Si queta l’inno, come a larghe ruote
scesa dal cielo un’aquila rombando.
Fatto silenzio, alto e soave parla
il Podestà: «Magnifici e potenti
Consoli, a cui serrare e disserrare
si dà: per vostra volontà qui feci,
giusta il costume, al suon delle campane
e con la voce dei bandizzatori,
questi assemblar del Popolo e Comune
minor Consiglio di Credenza e il Grande.
E qui, di vostra volontà, dimando,
a li uni e a li altri, che mi dian consiglio.
Buona è la massa cui ripose alcuno,
di puro grano, per il pan del giorno,
ma in essa è un tristo lévito.
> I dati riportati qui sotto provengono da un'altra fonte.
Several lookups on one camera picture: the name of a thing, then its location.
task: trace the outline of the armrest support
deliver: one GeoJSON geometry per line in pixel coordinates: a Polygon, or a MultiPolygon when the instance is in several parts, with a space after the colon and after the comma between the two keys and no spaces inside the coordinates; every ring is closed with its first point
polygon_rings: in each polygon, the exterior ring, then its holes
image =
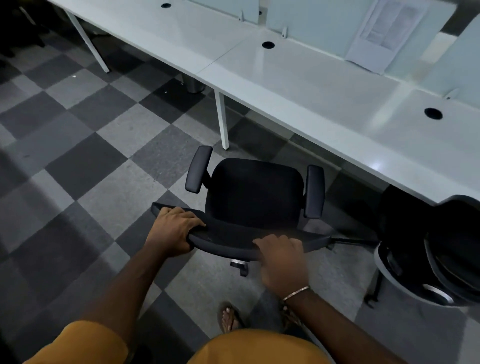
{"type": "Polygon", "coordinates": [[[308,166],[305,193],[305,218],[320,218],[325,203],[325,173],[322,167],[308,166]]]}
{"type": "Polygon", "coordinates": [[[197,149],[190,168],[188,168],[187,181],[185,182],[185,189],[188,192],[199,193],[202,183],[208,188],[210,175],[207,172],[207,167],[212,152],[213,148],[211,146],[201,146],[197,149]]]}

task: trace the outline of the person's right arm
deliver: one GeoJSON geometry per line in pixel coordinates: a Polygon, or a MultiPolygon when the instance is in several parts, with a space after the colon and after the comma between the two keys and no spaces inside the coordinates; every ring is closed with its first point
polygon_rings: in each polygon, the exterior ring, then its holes
{"type": "MultiPolygon", "coordinates": [[[[270,235],[254,241],[263,255],[262,280],[280,299],[309,285],[300,240],[270,235]]],[[[406,364],[312,290],[286,304],[325,346],[337,364],[406,364]]]]}

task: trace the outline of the yellow shirt
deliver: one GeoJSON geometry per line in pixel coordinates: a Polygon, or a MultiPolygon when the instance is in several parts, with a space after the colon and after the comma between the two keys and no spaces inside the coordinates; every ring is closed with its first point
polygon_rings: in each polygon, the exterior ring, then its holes
{"type": "MultiPolygon", "coordinates": [[[[26,364],[123,364],[128,347],[112,330],[95,322],[77,321],[26,364]]],[[[242,329],[211,340],[189,364],[327,364],[312,343],[263,330],[242,329]]]]}

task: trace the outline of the frosted glass partition
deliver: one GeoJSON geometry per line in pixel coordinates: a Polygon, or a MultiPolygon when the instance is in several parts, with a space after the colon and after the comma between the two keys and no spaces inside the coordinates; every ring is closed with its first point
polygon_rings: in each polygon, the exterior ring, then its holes
{"type": "Polygon", "coordinates": [[[441,96],[458,88],[457,100],[480,108],[480,15],[433,66],[421,86],[441,96]]]}
{"type": "MultiPolygon", "coordinates": [[[[270,0],[267,27],[344,58],[375,0],[270,0]]],[[[433,38],[455,12],[456,5],[432,0],[431,6],[410,38],[386,69],[404,78],[433,38]]]]}
{"type": "Polygon", "coordinates": [[[209,8],[239,17],[243,12],[243,19],[258,24],[260,14],[260,0],[191,0],[209,8]]]}

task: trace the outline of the forearm
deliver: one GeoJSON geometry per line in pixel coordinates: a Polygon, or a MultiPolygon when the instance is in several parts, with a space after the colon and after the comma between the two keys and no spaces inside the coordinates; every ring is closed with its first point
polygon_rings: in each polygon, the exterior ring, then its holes
{"type": "Polygon", "coordinates": [[[313,291],[301,292],[287,304],[338,364],[406,364],[313,291]]]}
{"type": "Polygon", "coordinates": [[[145,296],[164,261],[165,255],[156,247],[144,246],[82,320],[108,327],[129,344],[145,296]]]}

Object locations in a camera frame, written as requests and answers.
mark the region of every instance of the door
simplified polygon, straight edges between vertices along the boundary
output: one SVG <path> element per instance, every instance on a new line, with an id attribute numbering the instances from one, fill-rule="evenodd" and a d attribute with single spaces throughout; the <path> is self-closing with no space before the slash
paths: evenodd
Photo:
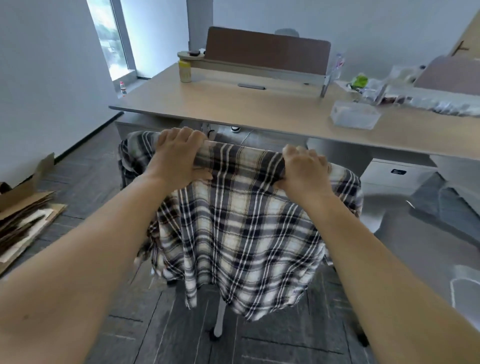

Bologna
ha bona omnia ... fuor ch’una».
Odono attenti le parole austere.
Ma ora avvien, come d’un lieve soffio
ch’urta la foglia, scuote il ramo, fruga
l’albero, tutto agita il bosco, e passa.
Fatto silenzio, alto e soave parla
il Podestà: «Vi sono uomini astretti
al suolo altrui, come le quercie e li olmi;
sì che né a essi né a’ lor figli è dato
lasciar quel suolo, se il signor non voglia.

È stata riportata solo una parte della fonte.